Potential change to combine support officer roles; some Committee members question bylaw change

The Honor Committee continued to discuss a proposal to combine support officer roles during its meeting Sunday evening. The combination of roles expressed in the bylaws would go hand-in-hand with combined recruitment and training of support officers.

Currently, Honor Committee support officers are selected each year to serve as either counsel, advisors or educators. Counsel represent both the accused student and the community during trial, advisors guide students through the trial process and provide emotional support and educators inform members of the University community about the Honor Committee. Most members of the Honor Committee are not opposed to folding the educator pool into the advisor and counsel pools.

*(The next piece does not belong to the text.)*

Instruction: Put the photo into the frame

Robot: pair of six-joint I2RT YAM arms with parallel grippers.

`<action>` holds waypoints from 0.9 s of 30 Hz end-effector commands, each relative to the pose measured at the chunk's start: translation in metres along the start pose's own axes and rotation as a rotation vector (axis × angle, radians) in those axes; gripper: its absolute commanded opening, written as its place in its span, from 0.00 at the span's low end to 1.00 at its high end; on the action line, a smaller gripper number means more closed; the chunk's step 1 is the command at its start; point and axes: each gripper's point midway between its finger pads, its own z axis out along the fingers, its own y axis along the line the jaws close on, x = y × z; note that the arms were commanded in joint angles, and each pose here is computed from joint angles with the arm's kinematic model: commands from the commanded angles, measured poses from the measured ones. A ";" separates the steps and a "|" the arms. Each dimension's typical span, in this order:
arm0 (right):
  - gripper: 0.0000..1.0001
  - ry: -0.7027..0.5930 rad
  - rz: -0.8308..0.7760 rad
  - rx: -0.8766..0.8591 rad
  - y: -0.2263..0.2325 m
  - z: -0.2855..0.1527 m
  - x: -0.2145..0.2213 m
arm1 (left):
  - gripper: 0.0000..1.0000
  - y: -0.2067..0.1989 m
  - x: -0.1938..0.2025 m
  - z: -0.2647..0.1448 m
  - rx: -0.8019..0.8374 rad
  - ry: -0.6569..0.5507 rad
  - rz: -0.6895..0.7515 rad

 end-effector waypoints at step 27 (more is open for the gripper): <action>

Under the proposed changes, a substantially smaller pool of support officers — 40 instead of the nearly 70 per year chosen now — would train together and be permitted to serve in any of the three support roles.

Fourth-year College student Conor O’Boyle, the vice-chair for trials, said the changes would improve the job each current support officer can do. Honor Committee Chair Behrle, a fourth-year College student, said the Honor Committee had issues with retention, mutual ignorance across support pools and spreading training resources thin.

“There is I think widely [a] recognized problem … that too many support officers do not feel fully equipped to do the job … we ask them to do,” Behrle said.

Third-year College student Nick Hine, a senior advisor, said the new combined interview process would focus on ensuring candidates could participate in various parts of a trial and present information about the Honor Committee to the general student body.

“Since we’re obviously trying to get more holistic candidates, we’re going to make both of the interviews [for support officer] longer and more in depth,” Hine said.

While combining recruitment and training would require only executive committee action, removing support officer specialization would require a bylaw change. Fourth-year Engineering Student Colin Leslie, an Engineering Honor Committee representative, joined other members of the Committee in questioning the need for a bylaw change.

“Implementing a change that’s been worked on extensively for the past week or week-and-a-half … seems a little rushed to me,” Leslie said. “I’m just extremely concerned we are going with the big bang approach as opposed to phase I.”

Leslie said issues with the selection and training process could leave the Committee without competent support officers.

Fourth-year Commerce Student Will Dantzler, a Commerce Honor Committee representative, said the proposed changes could exacerbate issues with support officer competency, which the changes seek to address.

“It seems to me, if we’re giving [support officers] three roles to develop expertise in instead of one, it limits the amount of expertise [they can develop],” Dantzler said. “I think our current system where people are siloed into one of those two roles [counsel or advisor] is effective.”

Fourth-year Commerce student Patrick Shikani, the second Commerce Honor Committee representative, said he was concerned certain support roles would attract more interest from support officers than other roles in the new system, potentially leaving roles understaffed.

Behrle said the differences between just combining training and recruitment, which most members of the Committee supported, and adding bylaw changes to do away with specialization was that a bylaw change would allow the officers to actually take on the multiple roles they trained for.

O’Boyle said many support officers were interested in learning about the other support officer pools.

“The only counsel who said they were not interested in cross training were the counselors planning on graduating [this spring],” O’Boyle.

The Committee will likely vote on the changes this coming Sunday, Behrle said.